I've found these white artifacts to be the one thing which is not yet feasibly explained.

"If the mono/color problem happened with software as you say it would not have picked up half a signature nor would it have been turned into an image file. "

Negative. Those layers are not monochrome. They are simply separate color layers -whose colors happen to be black and white- of a color image. And nefarious or not whatever happened was the result of software. I could create a file identical to the WH version in 15 minutes or so using Photoshops magic wand and a few filter passes.

Thing is any graphic artist worth his salt would not use that tool. So either this was done by a complete noob or some half-assed default scanning software selection .

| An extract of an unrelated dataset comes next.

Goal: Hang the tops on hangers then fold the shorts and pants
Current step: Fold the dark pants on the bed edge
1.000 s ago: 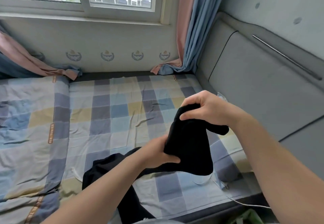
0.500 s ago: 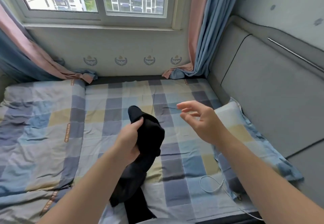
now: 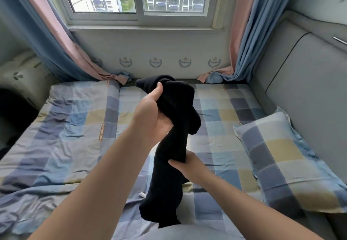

OCR read problems are notoriously difficult to explain. My first use of OCR technology was in 1973 ~ which is really very early for that stuff. We even specified boxes where the respondents were to print the characters.

Well, the OCR read the documents but most of the documents had some sort of stray marks placed there by the respondents.

OCR technology is now so advanced that the USPS can read virtually 100% of all handwritten addresses, or printed addresses of any font.

I'm thinking the OCR used to originally "scan" the source documents for input into the microfiche system was a low res standard TV camera. So there'd be all sorts of "noise" in the signal that a modern software with a gazillion pictel resolution could probably pick up and toss into separate "layers" or "buckets" or whatever we wanted.

I know most folks don't think of TV as being just another OCR since it's analog, but there you have it. If all you wanted was to spit out a downstream "photostat" you'd simply record the full analog image. Digitization of that image definitely has to be closer to 2000 than to 1961 I'll guarantee.